If we cut comfrey for goat feed, we leave the grit-coated outer foliage and gather it separately for the chickens. The same rough particles that would erode the does' teeth are needed to help the hens digest their food. Nice point about keeping critters . . . things balance out.

We also dry as much comfrey as we can to provide the goats with their favorite treat during the winter. At the end of a sunny, non-humid day-when food value in the leaf is at its peak-we sickle our way through the patch. On such occasions, the garden cart becomes our hay wagon to convey the cuttings to their drying spot on the grass. Since comfrey leaves are so high in moisture and protein, we spread them out well to avoid the heating and spoilage that would take place if the foliage were heaped up. Two days of good clear weather does the job, and we pile the result in big cartons and store it in the garage.

One point about laying your crop on grass to dry: You'd best finish harvesting your winter's supply by mid-August, or the heavy dews that appear later in the summer (here in the East, anyhow) will hinder the process. A rack or wire netting screen that holds the drying comfrey up off the ground can considerably extend your "haying" season for the plant.

COMFREY FOR SELF-SUFFICIENCY

Since this article was written, we've found the farm we'd wanted for so long. Living here, we depend more than ever on our goats, rabbits, hens, pigs and-now-sheep. And so, of course, we've laid out another comfrey patch, based on starts we brought from our acre homestead . . . mostly the wideleaved variety, Bocking No. 4.
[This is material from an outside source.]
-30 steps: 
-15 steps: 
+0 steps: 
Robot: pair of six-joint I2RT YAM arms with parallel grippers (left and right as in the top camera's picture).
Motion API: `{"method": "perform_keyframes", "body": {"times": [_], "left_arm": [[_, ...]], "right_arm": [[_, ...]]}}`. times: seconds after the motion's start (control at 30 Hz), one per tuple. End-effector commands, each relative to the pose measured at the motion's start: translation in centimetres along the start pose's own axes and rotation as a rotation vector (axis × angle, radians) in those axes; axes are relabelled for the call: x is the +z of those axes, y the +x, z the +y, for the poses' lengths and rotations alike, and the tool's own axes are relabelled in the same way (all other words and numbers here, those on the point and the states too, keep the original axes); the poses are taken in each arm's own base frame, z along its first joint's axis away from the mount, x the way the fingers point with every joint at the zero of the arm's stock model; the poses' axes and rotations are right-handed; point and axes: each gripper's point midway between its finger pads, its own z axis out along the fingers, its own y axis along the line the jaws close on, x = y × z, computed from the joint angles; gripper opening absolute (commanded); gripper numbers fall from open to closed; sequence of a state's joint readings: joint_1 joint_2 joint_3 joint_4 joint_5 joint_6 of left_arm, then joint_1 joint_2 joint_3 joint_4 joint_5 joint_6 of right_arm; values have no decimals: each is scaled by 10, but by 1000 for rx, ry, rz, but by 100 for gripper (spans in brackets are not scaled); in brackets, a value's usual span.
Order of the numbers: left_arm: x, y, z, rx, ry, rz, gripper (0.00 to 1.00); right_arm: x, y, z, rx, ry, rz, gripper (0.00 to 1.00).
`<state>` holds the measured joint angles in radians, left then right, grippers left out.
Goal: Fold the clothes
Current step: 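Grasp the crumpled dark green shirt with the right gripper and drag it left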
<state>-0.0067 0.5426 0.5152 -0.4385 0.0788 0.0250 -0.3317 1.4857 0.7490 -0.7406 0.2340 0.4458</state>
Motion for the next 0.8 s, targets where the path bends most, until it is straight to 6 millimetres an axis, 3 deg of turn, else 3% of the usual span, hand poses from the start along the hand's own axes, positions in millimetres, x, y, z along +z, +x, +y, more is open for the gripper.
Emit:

As we live into our farm, walking the fields, listening to what they want to be, we think more and more of a large plantation of comfrey . . . larger than the one we left behind. Rototiller cultivation and hand harvesting would still be practical, and soil improvement could be carried out gradually on a spot basis. (A shovel of manure and wood ashes for each plant gives us more value from the materials at hand than we'd get from broadcasting the stuff.)

With feed prices sky-high and climbing, subsistence becomes more than a game, more than a maverick expression of cottager's independence. We'll grow more comfrey and use it-not as an extra-but as a planned part of the ration . . . and perhaps the feed truck will come less often. At last we're beginning truly to live on the land.

Whatever the scale of your comfrey operation -wh ether you set out a whole field's worth with a tobacco planter or feed your rabbits from a row beside a city garage-you'll find the plant pays for its keep. Maybe, once you start your experiments with this crop, you'll come up with uses we haven't discovered. If you do, let us know!